**WHAT THE EXERCISE ASKS**
Nothing after the line containing "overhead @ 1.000" belongs in the answer; write out exactly every line from the start of the material up to it, including it.

**THE DATA**
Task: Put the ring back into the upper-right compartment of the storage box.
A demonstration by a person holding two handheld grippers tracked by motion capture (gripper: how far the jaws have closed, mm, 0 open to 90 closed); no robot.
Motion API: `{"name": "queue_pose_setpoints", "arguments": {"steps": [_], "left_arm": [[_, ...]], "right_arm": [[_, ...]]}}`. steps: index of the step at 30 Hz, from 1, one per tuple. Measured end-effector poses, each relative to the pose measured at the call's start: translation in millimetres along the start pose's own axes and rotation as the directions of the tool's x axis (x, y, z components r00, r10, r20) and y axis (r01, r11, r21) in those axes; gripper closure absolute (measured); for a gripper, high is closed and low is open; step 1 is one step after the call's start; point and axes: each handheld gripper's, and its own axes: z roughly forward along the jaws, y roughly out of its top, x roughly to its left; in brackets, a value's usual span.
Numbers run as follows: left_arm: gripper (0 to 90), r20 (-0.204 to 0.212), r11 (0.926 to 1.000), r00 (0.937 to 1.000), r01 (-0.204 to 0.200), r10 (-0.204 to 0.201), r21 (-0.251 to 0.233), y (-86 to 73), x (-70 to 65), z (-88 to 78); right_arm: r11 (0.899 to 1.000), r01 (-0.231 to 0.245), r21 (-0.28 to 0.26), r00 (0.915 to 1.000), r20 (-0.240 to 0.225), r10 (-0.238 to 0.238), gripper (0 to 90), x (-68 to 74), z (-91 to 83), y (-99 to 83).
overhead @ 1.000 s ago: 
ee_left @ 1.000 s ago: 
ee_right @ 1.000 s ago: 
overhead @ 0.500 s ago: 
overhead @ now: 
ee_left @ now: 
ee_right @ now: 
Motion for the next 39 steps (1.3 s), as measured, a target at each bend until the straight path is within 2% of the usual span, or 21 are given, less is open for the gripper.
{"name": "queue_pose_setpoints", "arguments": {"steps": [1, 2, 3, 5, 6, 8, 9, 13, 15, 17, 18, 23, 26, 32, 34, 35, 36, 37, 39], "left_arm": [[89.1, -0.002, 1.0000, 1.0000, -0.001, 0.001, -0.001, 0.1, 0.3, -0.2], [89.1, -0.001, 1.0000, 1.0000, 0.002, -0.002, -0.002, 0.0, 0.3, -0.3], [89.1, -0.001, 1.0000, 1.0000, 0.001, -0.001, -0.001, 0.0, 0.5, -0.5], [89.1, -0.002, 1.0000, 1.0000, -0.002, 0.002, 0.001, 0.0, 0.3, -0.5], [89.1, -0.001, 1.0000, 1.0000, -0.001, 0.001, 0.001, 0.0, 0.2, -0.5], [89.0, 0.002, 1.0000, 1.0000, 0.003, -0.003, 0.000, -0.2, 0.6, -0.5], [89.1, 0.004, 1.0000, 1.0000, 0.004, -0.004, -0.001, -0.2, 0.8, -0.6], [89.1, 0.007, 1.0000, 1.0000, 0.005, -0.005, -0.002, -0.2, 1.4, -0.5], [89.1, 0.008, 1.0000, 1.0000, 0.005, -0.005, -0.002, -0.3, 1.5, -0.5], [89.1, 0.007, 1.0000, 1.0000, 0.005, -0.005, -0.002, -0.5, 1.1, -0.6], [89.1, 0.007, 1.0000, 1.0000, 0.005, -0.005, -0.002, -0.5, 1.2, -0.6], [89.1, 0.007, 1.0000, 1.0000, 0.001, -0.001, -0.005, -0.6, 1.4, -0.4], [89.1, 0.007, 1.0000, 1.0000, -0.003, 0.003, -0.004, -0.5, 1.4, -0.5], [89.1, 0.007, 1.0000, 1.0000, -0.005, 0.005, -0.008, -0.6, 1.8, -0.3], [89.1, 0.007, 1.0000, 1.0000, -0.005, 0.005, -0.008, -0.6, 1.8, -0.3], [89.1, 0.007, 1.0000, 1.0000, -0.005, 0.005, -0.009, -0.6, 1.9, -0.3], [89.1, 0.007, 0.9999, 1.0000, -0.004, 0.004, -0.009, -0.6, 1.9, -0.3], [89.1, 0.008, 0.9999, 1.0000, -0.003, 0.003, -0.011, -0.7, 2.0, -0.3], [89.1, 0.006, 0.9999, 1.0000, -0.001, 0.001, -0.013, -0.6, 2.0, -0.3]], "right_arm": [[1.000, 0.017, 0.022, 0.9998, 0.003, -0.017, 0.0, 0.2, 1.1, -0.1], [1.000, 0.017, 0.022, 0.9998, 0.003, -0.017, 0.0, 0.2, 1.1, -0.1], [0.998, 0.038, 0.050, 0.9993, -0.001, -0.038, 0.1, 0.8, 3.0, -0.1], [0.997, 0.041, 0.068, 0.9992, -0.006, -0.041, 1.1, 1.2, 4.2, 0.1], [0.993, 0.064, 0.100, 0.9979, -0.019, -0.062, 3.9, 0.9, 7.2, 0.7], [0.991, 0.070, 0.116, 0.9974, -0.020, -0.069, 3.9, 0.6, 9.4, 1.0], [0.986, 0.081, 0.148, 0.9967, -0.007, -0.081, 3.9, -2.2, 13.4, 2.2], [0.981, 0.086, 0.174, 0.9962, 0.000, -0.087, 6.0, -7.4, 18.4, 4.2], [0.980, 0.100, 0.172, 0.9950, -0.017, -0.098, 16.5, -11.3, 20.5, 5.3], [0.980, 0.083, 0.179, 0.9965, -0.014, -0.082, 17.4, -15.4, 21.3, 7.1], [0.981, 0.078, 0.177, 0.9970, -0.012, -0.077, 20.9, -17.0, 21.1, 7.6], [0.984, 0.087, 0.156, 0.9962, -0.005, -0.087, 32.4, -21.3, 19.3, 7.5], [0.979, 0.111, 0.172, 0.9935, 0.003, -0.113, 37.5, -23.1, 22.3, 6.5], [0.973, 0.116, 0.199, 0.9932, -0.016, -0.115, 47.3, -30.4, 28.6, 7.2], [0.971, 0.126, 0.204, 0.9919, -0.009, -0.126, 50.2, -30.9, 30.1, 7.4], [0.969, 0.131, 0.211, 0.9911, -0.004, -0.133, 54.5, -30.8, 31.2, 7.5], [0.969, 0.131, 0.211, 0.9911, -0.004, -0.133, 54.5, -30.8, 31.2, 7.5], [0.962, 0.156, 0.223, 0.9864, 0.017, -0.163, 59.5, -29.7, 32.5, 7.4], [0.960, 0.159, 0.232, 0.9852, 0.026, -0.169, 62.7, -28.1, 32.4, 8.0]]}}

**FINAL ANSWER**
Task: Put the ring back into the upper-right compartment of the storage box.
A demonstration by a person holding two handheld grippers tracked by motion capture (gripper: how far the jaws have closed, mm, 0 open to 90 closed); no robot.
Motion API: `{"name": "queue_pose_setpoints", "arguments": {"steps": [_], "left_arm": [[_, ...]], "right_arm": [[_, ...]]}}`. steps: index of the step at 30 Hz, from 1, one per tuple. Measured end-effector poses, each relative to the pose measured at the call's start: translation in millimetres along the start pose's own axes and rotation as the directions of the tool's x axis (x, y, z components r00, r10, r20) and y axis (r01, r11, r21) in those axes; gripper closure absolute (measured); for a gripper, high is closed and low is open; step 1 is one step after the call's start; point and axes: each handheld gripper's, and its own axes: z roughly forward along the jaws, y roughly out of its top, x roughly to its left; in brackets, a value's usual span.
Numbers run as follows: left_arm: gripper (0 to 90), r20 (-0.204 to 0.212), r11 (0.926 to 1.000), r00 (0.937 to 1.000), r01 (-0.204 to 0.200), r10 (-0.204 to 0.201), r21 (-0.251 to 0.233), y (-86 to 73), x (-70 to 65), z (-88 to 78); right_arm: r11 (0.899 to 1.000), r01 (-0.231 to 0.245), r21 (-0.28 to 0.26), r00 (0.915 to 1.000), r20 (-0.240 to 0.225), r10 (-0.238 to 0.238), gripper (0 to 90), x (-68 to 74), z (-91 to 83), y (-99 to 83).
overhead @ 1.000 s ago: 

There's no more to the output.